> _GOAL OF THE EXERCISE_
Wherever a line in the data holds the word "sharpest", pull that line out.
#### DATA SECTION ####
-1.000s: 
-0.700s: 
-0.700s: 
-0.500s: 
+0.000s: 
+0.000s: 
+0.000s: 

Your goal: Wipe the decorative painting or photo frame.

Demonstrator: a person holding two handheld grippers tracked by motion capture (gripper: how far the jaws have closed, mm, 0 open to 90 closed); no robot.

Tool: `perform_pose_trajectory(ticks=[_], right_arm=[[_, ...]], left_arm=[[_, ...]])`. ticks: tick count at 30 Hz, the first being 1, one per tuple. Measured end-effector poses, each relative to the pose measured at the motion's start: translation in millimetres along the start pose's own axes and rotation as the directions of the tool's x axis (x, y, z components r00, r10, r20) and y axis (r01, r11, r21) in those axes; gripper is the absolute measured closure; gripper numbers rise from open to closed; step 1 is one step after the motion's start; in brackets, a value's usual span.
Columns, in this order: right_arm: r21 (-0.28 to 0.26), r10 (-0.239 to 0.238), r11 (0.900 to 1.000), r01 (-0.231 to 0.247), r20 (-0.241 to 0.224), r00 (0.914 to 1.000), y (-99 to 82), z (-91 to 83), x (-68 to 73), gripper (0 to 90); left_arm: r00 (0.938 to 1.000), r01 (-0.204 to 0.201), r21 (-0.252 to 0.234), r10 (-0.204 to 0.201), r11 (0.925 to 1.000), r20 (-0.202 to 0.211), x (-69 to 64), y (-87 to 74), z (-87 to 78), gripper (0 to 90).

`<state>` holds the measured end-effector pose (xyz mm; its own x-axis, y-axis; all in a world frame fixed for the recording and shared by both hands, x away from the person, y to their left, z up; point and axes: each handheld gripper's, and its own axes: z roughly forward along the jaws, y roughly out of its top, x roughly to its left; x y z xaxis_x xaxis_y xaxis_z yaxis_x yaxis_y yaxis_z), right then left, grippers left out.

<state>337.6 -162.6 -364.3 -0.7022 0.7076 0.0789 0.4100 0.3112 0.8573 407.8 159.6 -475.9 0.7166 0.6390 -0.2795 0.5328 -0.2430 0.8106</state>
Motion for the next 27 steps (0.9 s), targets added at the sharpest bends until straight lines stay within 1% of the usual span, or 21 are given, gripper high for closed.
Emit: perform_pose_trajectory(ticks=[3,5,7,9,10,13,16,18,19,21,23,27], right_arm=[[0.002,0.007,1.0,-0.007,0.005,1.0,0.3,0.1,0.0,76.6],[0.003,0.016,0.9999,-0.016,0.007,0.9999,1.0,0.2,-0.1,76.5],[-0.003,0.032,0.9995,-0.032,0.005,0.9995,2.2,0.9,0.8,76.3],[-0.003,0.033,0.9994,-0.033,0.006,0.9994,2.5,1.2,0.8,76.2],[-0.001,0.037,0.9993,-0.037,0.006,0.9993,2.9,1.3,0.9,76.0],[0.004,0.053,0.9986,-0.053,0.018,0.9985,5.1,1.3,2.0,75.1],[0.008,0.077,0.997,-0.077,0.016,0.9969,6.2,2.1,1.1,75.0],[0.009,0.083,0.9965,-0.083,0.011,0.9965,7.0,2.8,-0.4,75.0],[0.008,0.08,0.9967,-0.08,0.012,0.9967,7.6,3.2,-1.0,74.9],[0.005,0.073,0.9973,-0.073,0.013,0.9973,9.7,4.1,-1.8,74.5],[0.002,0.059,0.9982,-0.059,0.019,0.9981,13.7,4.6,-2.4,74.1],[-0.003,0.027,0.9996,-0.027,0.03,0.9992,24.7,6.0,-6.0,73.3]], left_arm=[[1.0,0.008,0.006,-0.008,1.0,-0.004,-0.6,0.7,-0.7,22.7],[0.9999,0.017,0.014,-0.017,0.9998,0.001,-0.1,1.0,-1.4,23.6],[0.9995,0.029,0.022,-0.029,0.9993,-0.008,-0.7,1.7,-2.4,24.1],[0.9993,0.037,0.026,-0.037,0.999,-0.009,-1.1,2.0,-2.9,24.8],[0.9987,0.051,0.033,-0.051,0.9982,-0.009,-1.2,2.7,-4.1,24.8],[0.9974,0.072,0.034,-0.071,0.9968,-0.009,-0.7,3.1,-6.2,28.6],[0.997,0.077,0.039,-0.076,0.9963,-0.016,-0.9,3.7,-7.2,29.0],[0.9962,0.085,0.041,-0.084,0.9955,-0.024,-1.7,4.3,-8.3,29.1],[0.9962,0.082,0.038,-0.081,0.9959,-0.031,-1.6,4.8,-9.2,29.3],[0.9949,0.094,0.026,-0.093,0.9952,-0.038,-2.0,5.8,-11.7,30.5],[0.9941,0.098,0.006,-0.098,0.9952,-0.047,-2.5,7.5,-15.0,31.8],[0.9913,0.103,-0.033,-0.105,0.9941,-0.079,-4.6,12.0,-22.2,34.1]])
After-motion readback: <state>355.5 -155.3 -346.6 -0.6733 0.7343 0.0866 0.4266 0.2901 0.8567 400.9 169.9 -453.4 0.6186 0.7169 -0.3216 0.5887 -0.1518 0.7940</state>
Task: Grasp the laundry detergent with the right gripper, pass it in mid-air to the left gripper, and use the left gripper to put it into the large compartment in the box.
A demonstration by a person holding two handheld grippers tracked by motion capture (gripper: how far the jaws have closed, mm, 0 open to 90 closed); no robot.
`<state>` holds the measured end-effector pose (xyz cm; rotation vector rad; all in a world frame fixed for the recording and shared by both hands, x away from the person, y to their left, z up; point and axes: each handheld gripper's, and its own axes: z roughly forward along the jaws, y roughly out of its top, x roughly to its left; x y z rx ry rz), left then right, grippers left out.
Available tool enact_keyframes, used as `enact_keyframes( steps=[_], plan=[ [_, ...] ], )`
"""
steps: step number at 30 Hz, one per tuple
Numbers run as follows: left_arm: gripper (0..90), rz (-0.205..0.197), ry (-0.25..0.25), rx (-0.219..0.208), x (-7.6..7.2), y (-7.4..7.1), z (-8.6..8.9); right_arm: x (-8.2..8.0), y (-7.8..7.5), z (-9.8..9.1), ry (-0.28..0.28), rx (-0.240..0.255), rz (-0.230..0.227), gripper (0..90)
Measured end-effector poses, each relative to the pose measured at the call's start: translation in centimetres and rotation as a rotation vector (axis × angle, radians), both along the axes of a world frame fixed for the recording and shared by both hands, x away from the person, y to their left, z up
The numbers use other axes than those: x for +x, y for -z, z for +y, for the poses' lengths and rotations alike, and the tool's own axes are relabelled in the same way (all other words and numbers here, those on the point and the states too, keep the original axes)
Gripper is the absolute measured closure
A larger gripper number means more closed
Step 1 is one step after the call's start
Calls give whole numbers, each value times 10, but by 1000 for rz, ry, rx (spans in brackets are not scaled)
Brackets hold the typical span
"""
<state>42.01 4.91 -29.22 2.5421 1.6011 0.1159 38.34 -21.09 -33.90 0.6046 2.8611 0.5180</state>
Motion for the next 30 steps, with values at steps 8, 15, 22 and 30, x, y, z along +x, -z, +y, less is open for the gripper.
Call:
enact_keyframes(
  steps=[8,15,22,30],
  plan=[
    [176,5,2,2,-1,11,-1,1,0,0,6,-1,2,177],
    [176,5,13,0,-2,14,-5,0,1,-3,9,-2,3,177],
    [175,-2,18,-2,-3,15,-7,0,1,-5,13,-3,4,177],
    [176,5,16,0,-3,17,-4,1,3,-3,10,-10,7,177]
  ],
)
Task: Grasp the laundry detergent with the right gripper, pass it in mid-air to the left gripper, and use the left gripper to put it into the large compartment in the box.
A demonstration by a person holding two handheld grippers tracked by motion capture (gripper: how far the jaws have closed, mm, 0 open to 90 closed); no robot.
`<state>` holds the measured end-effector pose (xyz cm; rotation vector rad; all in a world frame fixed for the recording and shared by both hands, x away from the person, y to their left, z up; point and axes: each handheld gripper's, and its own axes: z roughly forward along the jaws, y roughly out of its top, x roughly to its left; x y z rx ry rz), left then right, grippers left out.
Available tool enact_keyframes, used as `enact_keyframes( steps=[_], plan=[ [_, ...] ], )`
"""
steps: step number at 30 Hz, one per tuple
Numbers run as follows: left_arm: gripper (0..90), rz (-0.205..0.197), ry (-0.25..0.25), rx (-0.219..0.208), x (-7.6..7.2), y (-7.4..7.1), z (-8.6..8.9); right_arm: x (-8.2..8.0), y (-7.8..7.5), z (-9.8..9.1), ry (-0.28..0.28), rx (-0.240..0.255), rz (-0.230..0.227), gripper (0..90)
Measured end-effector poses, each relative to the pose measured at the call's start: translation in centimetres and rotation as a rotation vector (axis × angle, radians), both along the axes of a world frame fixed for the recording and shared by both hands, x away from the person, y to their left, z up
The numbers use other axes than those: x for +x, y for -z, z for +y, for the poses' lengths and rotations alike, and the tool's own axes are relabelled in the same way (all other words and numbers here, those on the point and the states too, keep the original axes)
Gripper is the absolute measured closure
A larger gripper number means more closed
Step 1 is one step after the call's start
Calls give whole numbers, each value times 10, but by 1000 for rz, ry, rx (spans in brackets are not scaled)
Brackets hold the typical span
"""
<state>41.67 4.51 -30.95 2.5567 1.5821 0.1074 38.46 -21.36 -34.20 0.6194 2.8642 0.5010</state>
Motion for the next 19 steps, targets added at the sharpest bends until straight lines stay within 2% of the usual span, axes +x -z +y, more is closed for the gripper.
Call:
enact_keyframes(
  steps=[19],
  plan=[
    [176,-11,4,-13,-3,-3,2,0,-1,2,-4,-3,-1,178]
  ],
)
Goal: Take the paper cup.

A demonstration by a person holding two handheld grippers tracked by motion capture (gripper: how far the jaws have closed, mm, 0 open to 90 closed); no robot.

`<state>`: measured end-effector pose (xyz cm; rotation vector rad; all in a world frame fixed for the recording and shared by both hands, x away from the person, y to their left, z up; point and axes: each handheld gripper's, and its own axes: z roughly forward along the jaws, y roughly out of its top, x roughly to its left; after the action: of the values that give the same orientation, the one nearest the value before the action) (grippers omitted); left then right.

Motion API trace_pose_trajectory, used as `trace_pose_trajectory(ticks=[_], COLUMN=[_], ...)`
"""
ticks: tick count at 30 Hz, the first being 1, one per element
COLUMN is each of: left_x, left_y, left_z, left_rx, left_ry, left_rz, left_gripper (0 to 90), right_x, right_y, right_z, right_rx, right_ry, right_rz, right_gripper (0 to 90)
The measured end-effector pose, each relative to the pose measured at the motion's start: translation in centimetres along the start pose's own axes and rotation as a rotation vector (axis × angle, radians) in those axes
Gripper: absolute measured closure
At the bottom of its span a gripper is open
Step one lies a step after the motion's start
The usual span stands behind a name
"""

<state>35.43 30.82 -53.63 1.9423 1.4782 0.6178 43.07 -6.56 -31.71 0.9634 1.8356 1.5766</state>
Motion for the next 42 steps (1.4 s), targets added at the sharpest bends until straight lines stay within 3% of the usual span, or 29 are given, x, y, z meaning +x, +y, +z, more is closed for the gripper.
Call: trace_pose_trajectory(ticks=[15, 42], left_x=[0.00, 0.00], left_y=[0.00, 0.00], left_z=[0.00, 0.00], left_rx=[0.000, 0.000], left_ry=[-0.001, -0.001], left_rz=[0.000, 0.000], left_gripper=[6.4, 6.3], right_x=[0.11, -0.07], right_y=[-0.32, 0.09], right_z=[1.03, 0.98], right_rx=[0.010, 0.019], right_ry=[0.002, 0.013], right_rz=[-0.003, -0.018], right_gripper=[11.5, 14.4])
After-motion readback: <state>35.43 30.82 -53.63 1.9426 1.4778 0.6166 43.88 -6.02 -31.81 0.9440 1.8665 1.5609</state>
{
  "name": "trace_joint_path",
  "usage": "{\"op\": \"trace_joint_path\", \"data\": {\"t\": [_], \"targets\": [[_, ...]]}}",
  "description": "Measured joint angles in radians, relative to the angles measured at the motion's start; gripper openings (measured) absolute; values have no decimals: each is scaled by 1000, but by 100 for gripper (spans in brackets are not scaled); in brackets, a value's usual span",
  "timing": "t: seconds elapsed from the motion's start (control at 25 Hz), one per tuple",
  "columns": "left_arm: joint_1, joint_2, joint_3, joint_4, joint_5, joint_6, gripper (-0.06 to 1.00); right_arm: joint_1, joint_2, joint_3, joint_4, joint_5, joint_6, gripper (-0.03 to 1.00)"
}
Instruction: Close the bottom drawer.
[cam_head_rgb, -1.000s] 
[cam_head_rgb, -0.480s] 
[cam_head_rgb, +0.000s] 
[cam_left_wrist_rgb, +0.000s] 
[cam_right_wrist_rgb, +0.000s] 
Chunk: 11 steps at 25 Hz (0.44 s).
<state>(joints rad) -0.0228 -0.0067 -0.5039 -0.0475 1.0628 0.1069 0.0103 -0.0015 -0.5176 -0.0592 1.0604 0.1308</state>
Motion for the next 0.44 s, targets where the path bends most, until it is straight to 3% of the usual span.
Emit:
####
> _ANSWER TO THE EXERCISE_
Motion for the next 27 steps (0.9 s), targets added at the sharpest bends until straight lines stay within 1% of the usual span, or 21 are given, gripper high for closed.
Motion for the next 19 steps, targets added at the sharpest bends until straight lines stay within 2% of the usual span, axes +x -z +y, more is closed for the gripper.
Motion for the next 42 steps (1.4 s), targets added at the sharpest bends until straight lines stay within 3% of the usual span, or 29 are given, x, y, z meaning +x, +y, +z, more is closed for the gripper.

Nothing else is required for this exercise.